Nichole: Yes, but more so in the beginning of the shutdown. In addition to losing our daily volunteer groups, we’ve also experienced our own staff turn-over, so some days require “all hands on deck.” I’m humbled to be able to serve our neighbors, and I am also currently the sole person on our Development team. It’s incredibly challenging to balance the need to be at your desk or on the phone with donors with the need to be on-the-ground. And it’s even more challenging to aim for work-life balance. I’ve found that being completely transparent with donors about the delay in my getting back to them or sending a timely thank you card has been well received. And I’ve also found an amazing source of support and empathy from other Development professionals. We really are an amazing industry and I’m grateful for the new friends I’ve made thanks to membership groups like these!
WID: Please share a story of a donor who really stepped up in a profound way to respond to the increased need.
Nichole: I don’t want to single out a specific donor because all of our donors, whether they gave $3 or $3,000, have all stepped up over the past several months to ensure we can stay open and respond to the increased need for food assistance. I can’t tell you how many phone calls, letters, and emails I received from donors offering some of their stimulus payment to help provide meals to New Yorkers who are struggling the most during the economic fallout of the pandemic. New Yorkers are known for coming together during rough times and while our donors knew they were helping by staying home and flattening the curve, a lot of them wanted to do more to help our neighbors who have been most impacted by the crisis. As a fundraiser, it’s my job to provide a tangible way for them to do that. That’s in part what inspired “Operation HopeFULL,” because it offered hope not only to the soup kitchen’s guests but also to everyone who felt paralyzed because they wanted to help but knew they shouldn’t leave their homes.
WID: How has your experience at Holy Apostles’ Soup Kitchen during Covid-19 changed the way you think about your job, the role of development, and/or the role of the non-profit sector?

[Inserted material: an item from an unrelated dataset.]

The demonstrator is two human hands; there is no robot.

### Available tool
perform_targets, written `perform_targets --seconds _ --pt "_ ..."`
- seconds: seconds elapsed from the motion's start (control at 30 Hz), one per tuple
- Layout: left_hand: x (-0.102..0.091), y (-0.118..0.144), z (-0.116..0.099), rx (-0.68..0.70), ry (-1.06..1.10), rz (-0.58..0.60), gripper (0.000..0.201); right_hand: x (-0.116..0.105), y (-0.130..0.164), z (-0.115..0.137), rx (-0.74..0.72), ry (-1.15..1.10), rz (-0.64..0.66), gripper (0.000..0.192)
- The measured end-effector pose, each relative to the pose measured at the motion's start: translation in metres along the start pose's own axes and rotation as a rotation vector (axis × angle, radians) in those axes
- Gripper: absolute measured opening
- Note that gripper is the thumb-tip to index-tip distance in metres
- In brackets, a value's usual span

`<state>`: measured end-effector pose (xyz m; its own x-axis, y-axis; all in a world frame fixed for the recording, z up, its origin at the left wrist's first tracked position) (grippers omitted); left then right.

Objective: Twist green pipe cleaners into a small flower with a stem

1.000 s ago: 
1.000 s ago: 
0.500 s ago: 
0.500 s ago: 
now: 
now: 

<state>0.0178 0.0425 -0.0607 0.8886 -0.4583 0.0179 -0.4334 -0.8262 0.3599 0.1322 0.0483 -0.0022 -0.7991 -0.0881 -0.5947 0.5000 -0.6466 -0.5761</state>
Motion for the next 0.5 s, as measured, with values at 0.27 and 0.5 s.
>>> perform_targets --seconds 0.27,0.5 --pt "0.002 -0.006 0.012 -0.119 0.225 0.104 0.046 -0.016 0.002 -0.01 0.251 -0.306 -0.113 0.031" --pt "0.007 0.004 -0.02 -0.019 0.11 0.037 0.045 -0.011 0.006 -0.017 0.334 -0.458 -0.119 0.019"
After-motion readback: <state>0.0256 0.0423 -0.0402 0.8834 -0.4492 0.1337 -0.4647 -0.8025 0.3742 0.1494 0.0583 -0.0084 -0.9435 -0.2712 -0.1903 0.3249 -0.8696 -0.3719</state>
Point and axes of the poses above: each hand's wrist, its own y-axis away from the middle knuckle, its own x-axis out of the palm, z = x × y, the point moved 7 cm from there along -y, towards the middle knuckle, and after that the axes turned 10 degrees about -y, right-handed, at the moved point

Nichole: Working at a grassroots emergency food program during both a medical crisis and a food crisis has underscored the importance of offering general operating support to nonprofits and debunking the overhead myth. Over half of the city’s food pantries and soup kitchens were forced to close early on in the pandemic, which exacerbated the already dire food crisis. They were forced to close because they lacked the financial resources and the workforce needed to stay open. I’m incredibly grateful that much of Holy Apostles Soup Kitchen’s funding is for general operating because if it weren’t, we very well could’ve been among those who had to close their doors for business. We were able to be nimble and flexible in our hunger relief efforts because our donors and funders trust us to be responsible stewards of their resources. I know this isn’t the case for most nonprofits and I strongly believe all of us can play a role in educating others on the importance of general operating support and overhead/admin costs in creating a healthy sector. The pandemic could offer a compelling opportunity to debunk some of the existing mindset around these issues and shift the conversation in a way that centers trusting relationships between funders and nonprofits.